Published on 2023-07-01 by GCH

Team capacity discharge: how doing things prevents us from doing things

Everybody knows that software needs maintenance. There should be no need to explain what happens to software without maintenance. This is far from controversial in abstract terms but few people are ready discuss the specific numbers. Perhaps even fewer people are willing to accept their implications.

I was once surprised by the perverse simplicity of the problem, which I will describe below.

Say you have a fixed size team ready to start a project. At day one, your team is able to dedicate X hours of work for something to be developed and put to use after your standard unit of development time (month, quarter, year, sprint,...). Once the developed software is in use the team will need Xα hours for maintenance (including support and communication), across the following unit of development time. Naturally, α is a number between 0 and 1, likely in the range of 0.1 to 0.3, which represents the fraction of time that must be assigned to maintenance and can no longer be used for development. The more complexity involved the larger that fraction will be.

Assuming the team has a fixed size, new software development hours over a sequence of consecutive N time units might look like this:

\( X \)
\( X(1 - \alpha) \)
\( X(1 - \alpha)^2 \)
\( X(1 - \alpha)^3 \)
...
\( X(1 - \alpha)^{N-1} \)

In which case, the required maintenance hours might look like this:

0
\( X\alpha \)
\( X\alpha \) + \( X(1 - \alpha) \alpha \)
\( X\alpha \) + \( X(1 - \alpha) \alpha \) + \( X(1 - \alpha)^2 \alpha \)
...
\( \sum\limits_{i = 0}^{N-2} X\alpha(1 - \alpha)^i \)

The last expression represents a simple geometric progression which, unsurprisingly, sums up to:

\( X(1 - (1 - \alpha)^{N-1} ) \)

It had to be that way since the sum of development work and maintenance work efforts must be X.

How team capacity for development and maintenance evolves over time

Bottom line: the capacity for development decays exponentially whereas the required capacity for optimal maintenance grows with the symmetric exponential function. Furthermore, the total amount of attainable development time converges to the finite value of X/α, as can be seen by summing the development times of a sequence of consecutive N time units (also a geometric progression) and letting N grow to infinity. At some point nothing can be developed and all the work is related to maintenance.

No... wait. This can't be right. Is this for real? Surely there's something we can do...

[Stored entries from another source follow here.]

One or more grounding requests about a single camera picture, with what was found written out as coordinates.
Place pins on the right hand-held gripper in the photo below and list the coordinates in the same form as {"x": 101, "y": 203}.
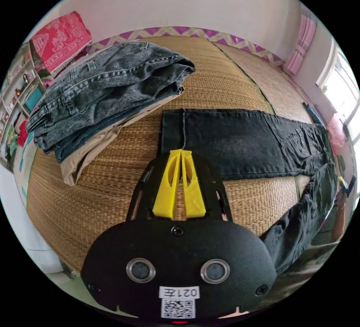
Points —
{"x": 351, "y": 186}

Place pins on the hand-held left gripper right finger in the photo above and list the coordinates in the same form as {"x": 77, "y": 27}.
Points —
{"x": 194, "y": 200}

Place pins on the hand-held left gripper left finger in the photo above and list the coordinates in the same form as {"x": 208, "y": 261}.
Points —
{"x": 164, "y": 191}

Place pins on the black jeans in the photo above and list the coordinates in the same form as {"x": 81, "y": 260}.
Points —
{"x": 239, "y": 144}

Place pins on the person's right forearm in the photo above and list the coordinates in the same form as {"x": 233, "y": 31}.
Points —
{"x": 339, "y": 225}

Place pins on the person's right hand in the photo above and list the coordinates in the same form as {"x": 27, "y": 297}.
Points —
{"x": 341, "y": 199}

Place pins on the pink plastic bag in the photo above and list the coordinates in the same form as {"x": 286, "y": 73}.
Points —
{"x": 336, "y": 131}

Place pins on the bed with woven mat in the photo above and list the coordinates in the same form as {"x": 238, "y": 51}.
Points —
{"x": 98, "y": 206}

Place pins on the window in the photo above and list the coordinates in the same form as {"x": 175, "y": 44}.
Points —
{"x": 341, "y": 87}

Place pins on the pile of clothes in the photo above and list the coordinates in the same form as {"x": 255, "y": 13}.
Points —
{"x": 112, "y": 84}

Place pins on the pink curtain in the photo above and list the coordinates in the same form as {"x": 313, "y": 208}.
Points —
{"x": 302, "y": 42}

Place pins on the shelf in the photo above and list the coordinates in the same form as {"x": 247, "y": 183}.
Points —
{"x": 17, "y": 93}

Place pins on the red patterned cloth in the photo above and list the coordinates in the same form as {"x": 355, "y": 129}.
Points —
{"x": 60, "y": 41}

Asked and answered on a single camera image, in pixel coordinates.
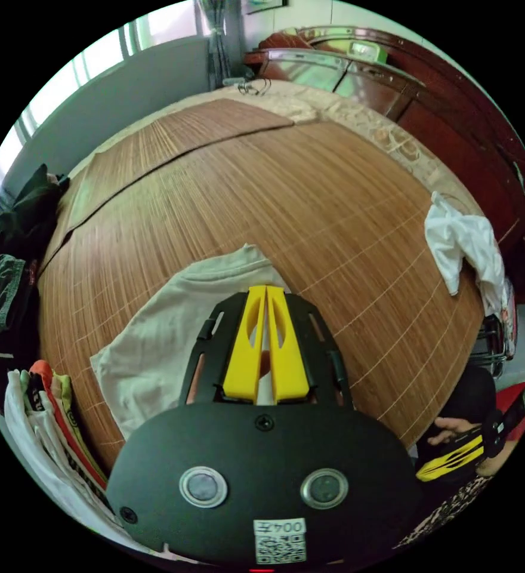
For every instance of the stack of folded clothes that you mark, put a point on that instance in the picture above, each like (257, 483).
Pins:
(52, 416)

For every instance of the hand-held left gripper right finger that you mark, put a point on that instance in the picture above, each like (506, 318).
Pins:
(289, 367)

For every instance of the bed with woven mat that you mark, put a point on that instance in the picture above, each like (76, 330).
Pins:
(334, 201)

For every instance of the white garment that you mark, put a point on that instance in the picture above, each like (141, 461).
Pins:
(455, 241)

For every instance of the person's body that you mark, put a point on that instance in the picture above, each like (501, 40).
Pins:
(519, 403)

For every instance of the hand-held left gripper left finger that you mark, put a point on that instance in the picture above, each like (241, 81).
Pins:
(241, 358)

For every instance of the dark red wooden cupboard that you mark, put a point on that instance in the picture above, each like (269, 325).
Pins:
(446, 112)

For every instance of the person's right hand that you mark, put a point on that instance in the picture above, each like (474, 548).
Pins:
(452, 429)

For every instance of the window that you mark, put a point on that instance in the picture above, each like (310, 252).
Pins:
(88, 67)

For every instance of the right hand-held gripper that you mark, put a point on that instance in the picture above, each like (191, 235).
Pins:
(495, 434)

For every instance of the heap of dark clothes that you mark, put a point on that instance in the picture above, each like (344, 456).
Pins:
(16, 233)

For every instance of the beige t-shirt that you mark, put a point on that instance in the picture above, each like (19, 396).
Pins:
(155, 340)

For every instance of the grey curtain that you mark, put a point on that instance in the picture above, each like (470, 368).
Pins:
(220, 40)

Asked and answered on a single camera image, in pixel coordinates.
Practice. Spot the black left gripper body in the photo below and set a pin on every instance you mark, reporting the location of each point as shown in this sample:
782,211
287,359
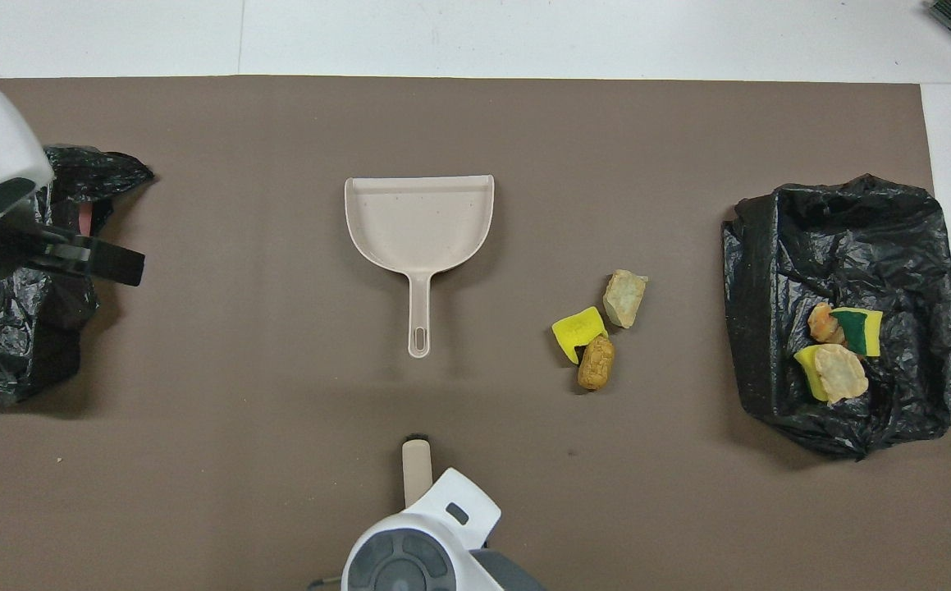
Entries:
7,250

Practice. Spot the beige plastic dustpan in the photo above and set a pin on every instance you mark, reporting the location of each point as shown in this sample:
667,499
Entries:
418,222

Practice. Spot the beige hand brush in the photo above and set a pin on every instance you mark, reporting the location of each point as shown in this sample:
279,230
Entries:
416,468

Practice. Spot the yellow sponge piece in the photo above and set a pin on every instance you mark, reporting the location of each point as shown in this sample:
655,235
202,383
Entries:
578,328
809,369

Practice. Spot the brown bread roll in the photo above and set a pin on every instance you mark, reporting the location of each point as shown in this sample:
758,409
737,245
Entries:
596,364

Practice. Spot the pale bread chunk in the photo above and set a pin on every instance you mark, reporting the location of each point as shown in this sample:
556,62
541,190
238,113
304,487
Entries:
625,297

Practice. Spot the golden croissant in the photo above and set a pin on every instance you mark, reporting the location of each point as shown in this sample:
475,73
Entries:
842,373
825,322

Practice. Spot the green and yellow sponge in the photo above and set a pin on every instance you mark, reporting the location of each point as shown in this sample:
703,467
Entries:
855,330

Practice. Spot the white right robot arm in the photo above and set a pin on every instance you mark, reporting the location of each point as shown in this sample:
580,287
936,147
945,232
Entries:
409,550

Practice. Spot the left black garbage bag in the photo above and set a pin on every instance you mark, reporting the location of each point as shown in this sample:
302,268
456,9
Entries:
32,345

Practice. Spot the black garbage bag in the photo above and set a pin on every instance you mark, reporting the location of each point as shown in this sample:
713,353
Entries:
770,246
32,345

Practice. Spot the brown table mat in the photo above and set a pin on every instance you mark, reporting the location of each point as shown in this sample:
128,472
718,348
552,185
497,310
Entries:
278,410

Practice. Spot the right black garbage bag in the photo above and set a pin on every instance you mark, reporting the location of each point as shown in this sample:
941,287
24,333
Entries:
770,246

Assuming we don't want to neglect maintenance (the results of accumulating technical debt are well known...) here's what you can do:

exert a conscious effort to control complexity so that α is as low as possible
gradually discard unused or less frequently used parts of the code
continuously increase team size
carefully mix all of the above

So as to ensure constant development capacity without increasing team size we need to discard at the same rate that we assign maintenance. That's where complexity makes a big difference: for smaller values of α the pressure to discard is lower because capacity decays slowly. In fact, it can be easily shown that the time for capacity to be halved is given by

\( t_{1/2} = -{ {ln(2)} \over {ln(1-\alpha)} } \)

A numerical evaluation of the formula above leads to the conclusion that if α=0.3 the capacity for development is halved in approximately 2 units of time, whereas if α=0.1 halving the capacity would take 6.5 units. Decay rates may also be graphically evaluated in the following plot.

How team capacity for development evolves over time for different values of α

In the real world, the curves are obviously not this smooth - capacity will decay in a series of steps. The need for maintenance can usually be ignored for some time until a third party dependency is discontinued, a third party API changes behaviour, a newly required library can't fit the existing versions... and a big bang of breakage sets in when allegedly nobody expected it to. And then all development has to stop until things are fixed. As the code base increases these incidents happen more and more often until the team can hardly develop anything new. Over the long run, reality will fit the described model with reasonable accuracy.

Perhaps this is something worth considering when taking decisions that might affect implementation complexity.